Between 2000 and June 2007, he was a trustee of the campaigning charity War on Want to whose board he was elected as vice chair

He served as an external member of BBC's Appeals Advisory Committee from 2004 until 2009, when he resigned in protest at the BBC's refusal to broadcast a Disasters Emergency Committee (DEC) appeal for humanitarian relief efforts in Gaza.

=== BBC 2009 DEC Gaza Appeal resignation ===
In January 2009, Niaz Alam resigned as an external member of the BBC's Appeals Advisory Committee (on which he had sat since June 2004,) during the controversy created by the BBC's refusal to broadcast a Disasters Emergency Committee (DEC) appeal for humanitarian relief efforts in Gaza.

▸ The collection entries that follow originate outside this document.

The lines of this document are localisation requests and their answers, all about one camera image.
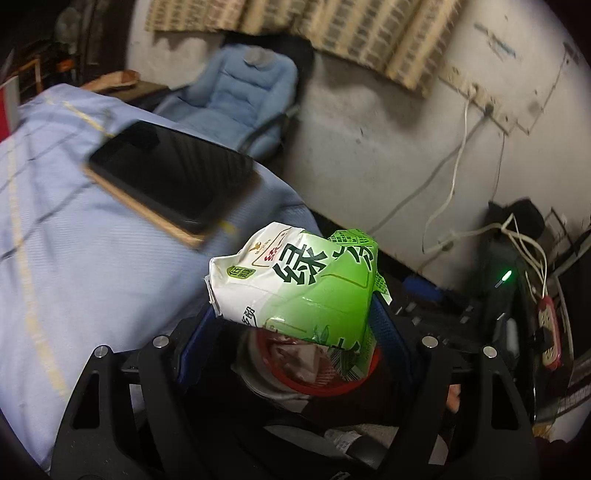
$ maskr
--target curtain
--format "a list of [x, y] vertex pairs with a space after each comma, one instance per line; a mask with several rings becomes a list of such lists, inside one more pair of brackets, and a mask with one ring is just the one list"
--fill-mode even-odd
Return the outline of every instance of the curtain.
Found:
[[289, 32], [427, 96], [466, 0], [152, 0], [146, 30]]

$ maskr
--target red and white power strip
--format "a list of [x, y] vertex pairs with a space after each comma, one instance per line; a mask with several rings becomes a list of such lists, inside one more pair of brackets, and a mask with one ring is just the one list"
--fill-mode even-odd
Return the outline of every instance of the red and white power strip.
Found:
[[546, 327], [552, 332], [552, 347], [542, 353], [542, 363], [549, 370], [556, 370], [561, 364], [562, 348], [560, 346], [558, 317], [554, 309], [554, 302], [548, 295], [538, 303], [538, 322], [540, 327]]

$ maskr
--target black phone screen
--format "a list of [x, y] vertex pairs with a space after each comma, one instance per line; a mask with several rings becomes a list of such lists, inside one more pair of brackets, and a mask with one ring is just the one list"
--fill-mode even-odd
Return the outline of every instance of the black phone screen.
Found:
[[144, 121], [102, 145], [89, 167], [185, 230], [197, 232], [252, 173], [252, 159]]

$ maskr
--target chair
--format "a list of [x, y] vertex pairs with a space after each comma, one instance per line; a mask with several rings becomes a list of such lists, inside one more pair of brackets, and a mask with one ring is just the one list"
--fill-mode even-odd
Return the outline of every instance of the chair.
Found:
[[166, 97], [154, 113], [200, 137], [260, 160], [281, 142], [293, 116], [298, 68], [288, 57], [258, 46], [229, 44], [202, 75]]

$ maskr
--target white wall
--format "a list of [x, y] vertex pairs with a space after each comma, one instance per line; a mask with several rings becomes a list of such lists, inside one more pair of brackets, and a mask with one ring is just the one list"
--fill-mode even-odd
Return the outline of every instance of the white wall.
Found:
[[[219, 45], [213, 34], [152, 34], [144, 31], [149, 0], [138, 0], [128, 51], [129, 67], [145, 80], [178, 86], [194, 80]], [[500, 59], [473, 25], [479, 21], [517, 52]], [[468, 2], [446, 54], [512, 106], [524, 124], [528, 107], [543, 103], [572, 40], [541, 0]], [[284, 178], [308, 205], [346, 227], [369, 229], [428, 177], [461, 140], [464, 100], [436, 81], [426, 100], [352, 63], [317, 55]], [[472, 109], [473, 124], [479, 112]], [[591, 70], [565, 66], [545, 114], [531, 136], [507, 138], [496, 200], [530, 196], [543, 215], [551, 206], [580, 230], [591, 214]], [[480, 226], [492, 194], [501, 150], [501, 131], [488, 122], [466, 147], [456, 195], [434, 222], [426, 244]], [[425, 221], [445, 200], [453, 162], [430, 187], [376, 234], [380, 247], [411, 268], [421, 253]], [[423, 274], [440, 286], [458, 284], [473, 266], [473, 242], [426, 266]]]

His resignation came amid widespread criticism of the BBC's decision from across the political spectrum including from senior politicians such as Nick Clegg, Douglas Alexander and Hazel Blears and public figures like the Archbishops of York and Canterbury.The Guardian reported that the BBC faced a revolt from its journalists over the issue, and that they had been threatened with dismissal if they spoke out.

Four days after the BBC's decision not to screen the appeal ITV, Channel 4 and Five broadcast the appeal intact on 26 January. The BBC also broadcast substantial extracts from the appeal in its TV news programmes.

In his resignation letter, a version of which was published in Private Eye, Alam, while expressing support for the BBC as an institution, criticized its decision and objected to statements that gave the impression the whole of the appeals advisory committee had been party to the BBC's decision. His letter specifically defended the impartiality of the Disasters Emergency Committee recommendation to broadcast the appeal and disputed the logic of the then Director General's justification to block the appeal on grounds of impartiality, by pointing out that 'the ultimate logic of a policy of avoiding appeals arising out of politically controversial conflicts would be for the BBC to ignore major humanitarian crises.'

Alam was interviewed on his resignation by journalist and broadcaster Peter Oborne for an edition of Channel 4's Dispatches. The BBC Trust reported in its 'Decision of the BBC Trust' document on the appeal that, 'the BBC Executive had received about 40,000 complaints about the Director General's decision'. The 2009 Gaza appeal is the only occasion on which the BBC is known to have refused an appeal broadcast request from the DEC.

The 2009 DEC Gaza appeal screened only by Channel 4 and ITV raised £8.3m. In August 2014, the BBC broadcast a new DEC aid appeal for people in Gaza, screened without similar controversy, which is reported to have raised £16m over two years.